== Assigned task ==
Copy out the line containing "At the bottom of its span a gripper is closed" and each line after it, through the last one in the material, exactly as written.

______________________________

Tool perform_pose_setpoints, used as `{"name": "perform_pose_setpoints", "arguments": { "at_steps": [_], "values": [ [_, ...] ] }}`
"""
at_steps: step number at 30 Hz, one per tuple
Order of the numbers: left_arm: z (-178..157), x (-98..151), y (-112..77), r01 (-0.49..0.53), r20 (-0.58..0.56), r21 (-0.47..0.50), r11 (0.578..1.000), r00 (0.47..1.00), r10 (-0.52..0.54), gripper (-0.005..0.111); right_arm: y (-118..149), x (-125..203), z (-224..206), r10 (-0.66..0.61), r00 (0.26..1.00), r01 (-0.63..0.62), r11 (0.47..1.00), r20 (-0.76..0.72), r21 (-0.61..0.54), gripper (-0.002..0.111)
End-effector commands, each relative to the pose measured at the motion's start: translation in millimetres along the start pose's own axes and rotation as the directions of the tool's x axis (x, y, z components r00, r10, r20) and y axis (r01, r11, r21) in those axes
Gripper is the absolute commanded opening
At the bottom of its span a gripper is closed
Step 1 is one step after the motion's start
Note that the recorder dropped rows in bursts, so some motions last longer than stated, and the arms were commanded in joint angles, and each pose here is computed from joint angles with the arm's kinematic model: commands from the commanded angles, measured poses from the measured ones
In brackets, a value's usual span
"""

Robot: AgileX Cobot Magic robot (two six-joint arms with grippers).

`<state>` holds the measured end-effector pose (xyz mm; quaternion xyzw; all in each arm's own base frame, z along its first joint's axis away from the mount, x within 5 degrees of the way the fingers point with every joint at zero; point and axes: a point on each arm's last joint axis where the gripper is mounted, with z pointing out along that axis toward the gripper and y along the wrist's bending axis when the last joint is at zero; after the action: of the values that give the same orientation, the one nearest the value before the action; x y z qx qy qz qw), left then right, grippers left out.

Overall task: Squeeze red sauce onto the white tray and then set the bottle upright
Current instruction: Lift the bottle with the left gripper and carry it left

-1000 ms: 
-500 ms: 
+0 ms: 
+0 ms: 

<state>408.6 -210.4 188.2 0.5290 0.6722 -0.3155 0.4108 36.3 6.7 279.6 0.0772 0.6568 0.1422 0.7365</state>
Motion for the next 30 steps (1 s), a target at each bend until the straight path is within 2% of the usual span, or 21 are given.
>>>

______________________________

== Task answer ==
At the bottom of its span a gripper is closed
Step 1 is one step after the motion's start
Note that the recorder dropped rows in bursts, so some motions last longer than stated, and the arms were commanded in joint angles, and each pose here is computed from joint angles with the arm's kinematic model: commands from the commanded angles, measured poses from the measured ones
In brackets, a value's usual span
"""

Robot: AgileX Cobot Magic robot (two six-joint arms with grippers).

`<state>` holds the measured end-effector pose (xyz mm; quaternion xyzw; all in each arm's own base frame, z along its first joint's axis away from the mount, x within 5 degrees of the way the fingers point with every joint at zero; point and axes: a point on each arm's last joint axis where the gripper is mounted, with z pointing out along that axis toward the gripper and y along the wrist's bending axis when the last joint is at zero; after the action: of the values that give the same orientation, the one nearest the value before the action; x y z qx qy qz qw), left then right, grippers left out.

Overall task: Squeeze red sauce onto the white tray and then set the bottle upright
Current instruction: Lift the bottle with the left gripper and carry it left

-1000 ms: 
-500 ms: 
+0 ms: 
+0 ms: 

<state>408.6 -210.4 188.2 0.5290 0.6722 -0.3155 0.4108 36.3 6.7 279.6 0.0772 0.6568 0.1422 0.7365</state>
Motion for the next 30 steps (1 s), a target at each bend until the straight path is within 2% of the usual span, or 21 are given.
>>>

With that, the exercise is finished.